Si pensava che il cosiddetto "vantaggio quantistico", ovvero la dimostrazione che i computer quantistici siano in grado di effettuare calcoli con maggiore velocità o efficienza rispetto a quelli classici, sarebbe arrivato fra diversi anni. Ben tre nuove ricerche dimostrano invece che è già arrivato. IBM ha collaborato con Algorithmiq, Qedma e l'Università di Chicago su tre diversi studi che hanno dimostrato come sia già possibile ottenere risultati che vanno oltre quelli raggiungibili con i computer classici.
IBM raggiunge il vantaggio quantistico
Fino a poco tempo fa si credeva che il vantaggio quantistico sarebbe arrivato fra diversi anni. Tale vantaggio è definito come la capacità dei computer quantistici di effettuare calcoli intrattabili per i computer classici, o di effettuarli con maggiore efficienza, o di ottenere un'accuratezza superiore; tali risultati devono poter essere validati. Le tre ricerche condotte con i computer IBM Quantum Heron sono arrivate al vantaggio quantistico in tutti e tre i modi.
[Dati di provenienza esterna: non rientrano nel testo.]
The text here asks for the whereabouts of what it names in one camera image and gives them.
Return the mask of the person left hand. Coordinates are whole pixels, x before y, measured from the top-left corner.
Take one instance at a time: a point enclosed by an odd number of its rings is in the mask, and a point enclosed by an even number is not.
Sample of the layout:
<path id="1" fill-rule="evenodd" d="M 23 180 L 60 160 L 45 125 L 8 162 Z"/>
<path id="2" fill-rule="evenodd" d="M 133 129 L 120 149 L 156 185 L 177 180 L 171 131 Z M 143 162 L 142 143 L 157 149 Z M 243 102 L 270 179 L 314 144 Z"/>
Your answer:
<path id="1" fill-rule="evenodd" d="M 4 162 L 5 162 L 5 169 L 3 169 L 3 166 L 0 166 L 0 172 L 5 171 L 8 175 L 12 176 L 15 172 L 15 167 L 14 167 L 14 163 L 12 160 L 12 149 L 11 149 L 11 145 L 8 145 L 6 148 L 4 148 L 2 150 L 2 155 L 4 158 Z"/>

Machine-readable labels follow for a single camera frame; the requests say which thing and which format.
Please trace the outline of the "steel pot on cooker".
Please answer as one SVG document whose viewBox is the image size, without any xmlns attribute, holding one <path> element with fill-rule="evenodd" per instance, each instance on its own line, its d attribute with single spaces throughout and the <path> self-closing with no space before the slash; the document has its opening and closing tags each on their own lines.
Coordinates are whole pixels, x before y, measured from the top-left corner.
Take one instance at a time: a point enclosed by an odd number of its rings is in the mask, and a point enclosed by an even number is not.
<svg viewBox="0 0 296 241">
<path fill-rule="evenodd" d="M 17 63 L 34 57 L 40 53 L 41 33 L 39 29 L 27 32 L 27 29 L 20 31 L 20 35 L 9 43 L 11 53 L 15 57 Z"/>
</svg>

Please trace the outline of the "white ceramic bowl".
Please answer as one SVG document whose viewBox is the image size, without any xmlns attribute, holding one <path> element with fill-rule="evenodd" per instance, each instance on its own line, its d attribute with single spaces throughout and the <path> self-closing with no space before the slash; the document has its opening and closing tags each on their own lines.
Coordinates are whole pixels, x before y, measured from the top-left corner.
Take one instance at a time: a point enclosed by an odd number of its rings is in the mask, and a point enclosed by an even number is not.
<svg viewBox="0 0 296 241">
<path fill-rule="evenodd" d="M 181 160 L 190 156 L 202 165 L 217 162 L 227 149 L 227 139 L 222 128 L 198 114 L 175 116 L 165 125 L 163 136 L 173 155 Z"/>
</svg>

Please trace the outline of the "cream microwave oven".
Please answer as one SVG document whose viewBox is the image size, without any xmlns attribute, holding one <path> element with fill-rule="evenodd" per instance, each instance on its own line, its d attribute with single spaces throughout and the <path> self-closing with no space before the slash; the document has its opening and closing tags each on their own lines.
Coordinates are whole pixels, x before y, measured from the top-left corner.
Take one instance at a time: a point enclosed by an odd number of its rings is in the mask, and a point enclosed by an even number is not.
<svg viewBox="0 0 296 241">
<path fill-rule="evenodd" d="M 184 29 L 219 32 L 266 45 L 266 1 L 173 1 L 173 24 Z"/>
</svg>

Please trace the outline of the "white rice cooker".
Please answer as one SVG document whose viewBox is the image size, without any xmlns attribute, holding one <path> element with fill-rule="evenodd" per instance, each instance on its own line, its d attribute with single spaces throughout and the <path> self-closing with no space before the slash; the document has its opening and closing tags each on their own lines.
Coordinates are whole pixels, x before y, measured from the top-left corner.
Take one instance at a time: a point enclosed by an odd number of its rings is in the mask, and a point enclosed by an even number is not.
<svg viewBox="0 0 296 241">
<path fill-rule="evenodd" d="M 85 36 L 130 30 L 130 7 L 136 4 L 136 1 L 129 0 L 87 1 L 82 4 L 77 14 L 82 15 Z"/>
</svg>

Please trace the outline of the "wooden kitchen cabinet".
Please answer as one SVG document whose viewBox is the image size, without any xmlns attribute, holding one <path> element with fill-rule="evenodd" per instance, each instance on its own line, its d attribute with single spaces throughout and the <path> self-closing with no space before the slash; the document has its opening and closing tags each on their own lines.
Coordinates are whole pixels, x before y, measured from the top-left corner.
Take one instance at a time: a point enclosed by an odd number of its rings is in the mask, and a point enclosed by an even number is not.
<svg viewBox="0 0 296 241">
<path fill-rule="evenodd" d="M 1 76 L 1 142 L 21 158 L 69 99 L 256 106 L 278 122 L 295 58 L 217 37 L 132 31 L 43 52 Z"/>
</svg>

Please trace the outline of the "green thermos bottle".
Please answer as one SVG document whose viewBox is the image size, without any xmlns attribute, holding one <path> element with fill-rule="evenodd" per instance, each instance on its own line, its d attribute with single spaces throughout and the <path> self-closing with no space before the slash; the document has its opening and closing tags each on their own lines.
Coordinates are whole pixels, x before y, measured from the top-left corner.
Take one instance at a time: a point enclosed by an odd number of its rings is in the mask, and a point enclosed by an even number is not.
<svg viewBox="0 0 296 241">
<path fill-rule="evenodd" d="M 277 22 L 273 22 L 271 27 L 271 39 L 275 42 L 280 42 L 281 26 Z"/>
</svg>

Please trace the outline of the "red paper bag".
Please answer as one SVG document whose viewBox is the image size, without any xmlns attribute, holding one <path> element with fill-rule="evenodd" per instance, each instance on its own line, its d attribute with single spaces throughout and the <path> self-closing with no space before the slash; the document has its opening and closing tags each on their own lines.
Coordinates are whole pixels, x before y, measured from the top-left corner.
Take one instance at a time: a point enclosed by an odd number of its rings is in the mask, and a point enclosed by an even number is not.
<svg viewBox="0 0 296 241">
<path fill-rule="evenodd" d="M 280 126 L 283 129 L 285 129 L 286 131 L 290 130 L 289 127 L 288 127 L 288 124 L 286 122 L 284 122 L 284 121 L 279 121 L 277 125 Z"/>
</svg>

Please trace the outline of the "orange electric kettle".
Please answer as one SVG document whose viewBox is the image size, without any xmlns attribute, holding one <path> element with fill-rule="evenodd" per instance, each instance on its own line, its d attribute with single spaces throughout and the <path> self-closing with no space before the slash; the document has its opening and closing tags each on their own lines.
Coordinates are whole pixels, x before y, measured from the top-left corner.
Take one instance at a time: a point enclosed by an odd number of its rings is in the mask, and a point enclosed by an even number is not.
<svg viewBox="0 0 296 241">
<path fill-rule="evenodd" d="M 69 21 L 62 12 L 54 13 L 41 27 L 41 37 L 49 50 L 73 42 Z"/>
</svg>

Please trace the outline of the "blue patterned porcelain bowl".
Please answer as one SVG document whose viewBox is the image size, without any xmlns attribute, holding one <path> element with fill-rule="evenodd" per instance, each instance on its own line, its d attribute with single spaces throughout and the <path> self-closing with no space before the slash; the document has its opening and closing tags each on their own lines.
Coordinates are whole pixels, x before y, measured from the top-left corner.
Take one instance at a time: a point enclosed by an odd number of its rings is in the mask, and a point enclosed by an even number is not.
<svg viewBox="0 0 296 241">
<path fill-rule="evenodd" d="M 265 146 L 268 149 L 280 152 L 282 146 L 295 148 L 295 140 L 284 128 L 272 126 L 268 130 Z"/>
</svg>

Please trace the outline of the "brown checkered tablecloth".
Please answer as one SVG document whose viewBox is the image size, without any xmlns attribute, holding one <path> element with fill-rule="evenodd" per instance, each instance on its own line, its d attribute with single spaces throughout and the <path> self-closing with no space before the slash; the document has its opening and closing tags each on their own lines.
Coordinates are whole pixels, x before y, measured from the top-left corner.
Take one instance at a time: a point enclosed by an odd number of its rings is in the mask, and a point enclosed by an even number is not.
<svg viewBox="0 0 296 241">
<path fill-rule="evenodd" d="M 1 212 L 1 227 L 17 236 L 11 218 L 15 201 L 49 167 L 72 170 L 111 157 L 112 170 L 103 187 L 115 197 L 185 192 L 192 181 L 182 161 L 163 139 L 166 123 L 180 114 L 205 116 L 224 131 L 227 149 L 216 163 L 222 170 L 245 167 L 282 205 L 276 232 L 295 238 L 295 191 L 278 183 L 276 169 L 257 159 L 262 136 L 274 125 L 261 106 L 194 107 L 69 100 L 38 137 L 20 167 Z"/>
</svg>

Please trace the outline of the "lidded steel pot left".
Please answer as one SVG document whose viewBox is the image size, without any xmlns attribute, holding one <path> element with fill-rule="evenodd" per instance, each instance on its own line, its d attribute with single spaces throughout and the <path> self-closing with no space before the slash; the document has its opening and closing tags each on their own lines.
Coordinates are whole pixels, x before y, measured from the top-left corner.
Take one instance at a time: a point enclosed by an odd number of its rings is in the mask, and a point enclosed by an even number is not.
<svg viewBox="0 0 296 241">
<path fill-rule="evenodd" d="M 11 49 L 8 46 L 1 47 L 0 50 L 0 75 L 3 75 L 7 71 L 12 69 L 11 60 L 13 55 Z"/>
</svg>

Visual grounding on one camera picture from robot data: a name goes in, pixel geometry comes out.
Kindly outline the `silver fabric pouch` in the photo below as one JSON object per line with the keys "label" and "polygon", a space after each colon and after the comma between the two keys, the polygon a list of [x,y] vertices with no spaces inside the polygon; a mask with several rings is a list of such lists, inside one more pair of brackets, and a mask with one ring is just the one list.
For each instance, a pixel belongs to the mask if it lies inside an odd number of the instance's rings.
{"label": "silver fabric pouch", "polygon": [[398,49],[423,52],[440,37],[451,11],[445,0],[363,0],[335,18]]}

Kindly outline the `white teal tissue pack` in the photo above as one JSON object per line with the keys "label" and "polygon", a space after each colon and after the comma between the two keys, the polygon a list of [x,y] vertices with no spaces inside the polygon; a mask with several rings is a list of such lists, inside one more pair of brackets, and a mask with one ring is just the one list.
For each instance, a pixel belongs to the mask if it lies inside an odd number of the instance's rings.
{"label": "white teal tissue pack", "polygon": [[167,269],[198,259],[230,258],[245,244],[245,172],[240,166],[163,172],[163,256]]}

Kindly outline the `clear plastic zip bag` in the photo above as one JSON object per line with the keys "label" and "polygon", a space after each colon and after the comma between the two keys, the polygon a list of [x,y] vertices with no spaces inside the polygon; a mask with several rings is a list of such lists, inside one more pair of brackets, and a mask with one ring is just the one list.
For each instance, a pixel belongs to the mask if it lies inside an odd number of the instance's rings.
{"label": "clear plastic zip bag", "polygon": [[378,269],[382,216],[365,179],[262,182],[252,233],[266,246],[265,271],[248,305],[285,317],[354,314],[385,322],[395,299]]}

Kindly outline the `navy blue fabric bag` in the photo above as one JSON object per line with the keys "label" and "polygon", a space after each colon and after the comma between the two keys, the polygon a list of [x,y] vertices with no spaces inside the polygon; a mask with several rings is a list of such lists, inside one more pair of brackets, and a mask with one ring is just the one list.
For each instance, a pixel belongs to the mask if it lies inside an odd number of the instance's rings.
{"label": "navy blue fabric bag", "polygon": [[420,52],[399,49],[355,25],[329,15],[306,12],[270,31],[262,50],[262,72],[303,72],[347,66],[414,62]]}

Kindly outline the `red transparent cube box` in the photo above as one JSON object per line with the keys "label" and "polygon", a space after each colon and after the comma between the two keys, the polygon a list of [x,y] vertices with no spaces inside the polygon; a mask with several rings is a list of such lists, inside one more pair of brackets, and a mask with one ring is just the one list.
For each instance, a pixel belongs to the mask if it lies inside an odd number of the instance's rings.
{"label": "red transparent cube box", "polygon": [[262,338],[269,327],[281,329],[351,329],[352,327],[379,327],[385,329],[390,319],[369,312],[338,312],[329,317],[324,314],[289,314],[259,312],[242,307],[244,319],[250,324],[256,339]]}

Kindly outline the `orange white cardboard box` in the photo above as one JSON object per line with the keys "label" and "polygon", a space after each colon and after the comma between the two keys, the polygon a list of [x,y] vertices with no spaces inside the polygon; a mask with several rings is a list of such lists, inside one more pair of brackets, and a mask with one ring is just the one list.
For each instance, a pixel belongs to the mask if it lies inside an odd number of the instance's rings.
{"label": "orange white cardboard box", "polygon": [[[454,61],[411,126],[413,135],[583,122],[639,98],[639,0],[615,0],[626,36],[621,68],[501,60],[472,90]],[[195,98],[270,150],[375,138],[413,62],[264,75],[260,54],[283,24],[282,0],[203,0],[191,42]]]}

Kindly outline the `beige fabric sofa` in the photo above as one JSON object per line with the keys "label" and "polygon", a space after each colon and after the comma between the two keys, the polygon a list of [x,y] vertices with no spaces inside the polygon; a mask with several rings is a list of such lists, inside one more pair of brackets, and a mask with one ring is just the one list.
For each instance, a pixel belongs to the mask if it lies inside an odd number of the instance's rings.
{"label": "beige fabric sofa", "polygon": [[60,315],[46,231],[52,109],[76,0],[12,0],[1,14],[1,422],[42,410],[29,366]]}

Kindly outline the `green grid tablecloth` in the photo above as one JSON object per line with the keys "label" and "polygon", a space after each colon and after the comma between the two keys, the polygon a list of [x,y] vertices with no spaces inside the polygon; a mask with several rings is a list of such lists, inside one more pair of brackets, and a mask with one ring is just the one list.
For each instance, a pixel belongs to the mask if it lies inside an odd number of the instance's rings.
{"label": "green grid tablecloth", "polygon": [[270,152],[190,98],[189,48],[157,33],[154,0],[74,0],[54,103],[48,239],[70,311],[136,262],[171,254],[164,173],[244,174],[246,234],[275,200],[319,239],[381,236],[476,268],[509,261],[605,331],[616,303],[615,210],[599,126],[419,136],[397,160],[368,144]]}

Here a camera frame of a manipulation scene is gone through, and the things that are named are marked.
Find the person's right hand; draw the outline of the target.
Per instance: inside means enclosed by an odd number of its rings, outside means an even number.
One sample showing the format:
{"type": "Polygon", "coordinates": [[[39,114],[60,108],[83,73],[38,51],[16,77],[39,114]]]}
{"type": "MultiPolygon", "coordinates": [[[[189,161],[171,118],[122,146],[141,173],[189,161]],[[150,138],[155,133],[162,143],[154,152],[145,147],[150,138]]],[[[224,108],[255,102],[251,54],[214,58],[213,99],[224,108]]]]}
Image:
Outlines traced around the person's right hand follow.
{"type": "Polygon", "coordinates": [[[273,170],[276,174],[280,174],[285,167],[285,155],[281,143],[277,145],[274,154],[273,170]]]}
I problemi affrontati dalle tre ricerche sono differenti, ma tutti si sono scontrati con un elemento che diventerà centrale in futuro: la verifica dei risultati prodotti dai computer quantistici e la conferma della loro attendibilità e affidabilità anche in assenza di un risultato proveniente da sistemi classici. Questa sarà la grande sfida del campo quantistico d'ora in avanti: sviluppare dei metodi per stabilire quali risultati siano realmente affidabili quando non è possibile ottenere conferme dai metodi tradizionali considerati certi.